You still spend money
But this is done with such a lightness of conscience such as I haven’t felt in who knows how long. I know I still need to cut the amount of money I spend on eating out, but this is for another post. Anyways, you pay your bills knowing you have to and you have the money for them. You feel okay when you do spend because you know you haven't been wasteful
The questioning is valid
When caught up with the joy of discovering a great item, I never took the mind-space step back to ask myself the below series of questions. Although they seem to be directing the mind to relent on wanting to make a purchase, anything that passes this mental check is going to be something worth buying. So what I’ve been doing is enforcing the “come back to it with a clear head” approach. I’ll put it in the cart, but I no longer check out in the same session, and this has so far worked every time.
- Why do I need this?
- Do I already own something similar?
- How often would I wear it?
- How many different ways can I wear it?
- Is it worth the space it will consume?
You figure it out - (e.g. I am a collector)
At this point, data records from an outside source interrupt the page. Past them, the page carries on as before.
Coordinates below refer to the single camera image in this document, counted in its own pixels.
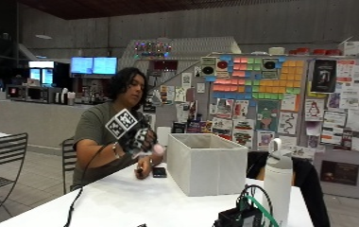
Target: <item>gray t-shirt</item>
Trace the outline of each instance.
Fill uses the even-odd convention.
[[[112,109],[111,102],[99,104],[83,112],[77,127],[74,147],[77,146],[77,143],[83,139],[90,139],[95,141],[98,145],[116,142],[115,136],[106,129],[106,123],[116,114],[118,112],[115,112],[115,110]],[[83,170],[77,164],[73,177],[73,186],[92,183],[104,178],[111,173],[132,165],[134,163],[136,163],[136,159],[132,159],[131,154],[126,153],[123,157],[114,160],[108,164],[99,167],[88,168],[85,173],[85,177]]]

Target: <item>dark hair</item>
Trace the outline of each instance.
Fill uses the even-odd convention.
[[[138,104],[131,108],[132,111],[139,110],[140,106],[144,105],[146,99],[147,99],[147,93],[148,93],[148,89],[147,89],[148,81],[144,74],[140,72],[140,70],[135,67],[128,67],[119,70],[116,75],[110,80],[110,85],[107,89],[107,97],[112,101],[115,101],[118,95],[127,92],[128,87],[131,85],[132,78],[136,75],[139,75],[144,79],[144,89],[143,89],[143,94],[142,94]]]

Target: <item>ceiling light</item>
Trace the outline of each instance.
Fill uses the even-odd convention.
[[[53,37],[47,36],[47,35],[35,35],[39,39],[43,39],[43,40],[51,40]]]

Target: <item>bracelet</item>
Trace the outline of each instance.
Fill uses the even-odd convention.
[[[119,154],[116,153],[116,144],[118,144],[118,142],[115,142],[115,143],[112,144],[112,151],[114,151],[114,154],[115,154],[115,158],[119,159],[120,156],[119,156]]]

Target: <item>ceiling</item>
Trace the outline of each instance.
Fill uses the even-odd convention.
[[[15,0],[65,20],[234,7],[297,0]]]
Speaking of the question of identity, I learned from studying my patterns of becoming interested in items and finally not taking them home that I am quite the collector. Very often, I didn’t need it because I already owned something similar. Exihibit A: I own 10 pairs of J.Crew Mona pumps.
I’ve always been like this I think. When I bought suits as a banker I bought them quickly one after the other. Which is sometimes okay, but mostly it isn't, as in the case when I bought an ombre straw basket tote and nearly bought another one on 3 separate occasions. I stopped myself when it came to the straw bags, but went full steam ahead when it came to straw hats (I own 5 or 6).
But you know what? There's just no space for collecting. And when you only have one of something it gets the chance to become precious to you.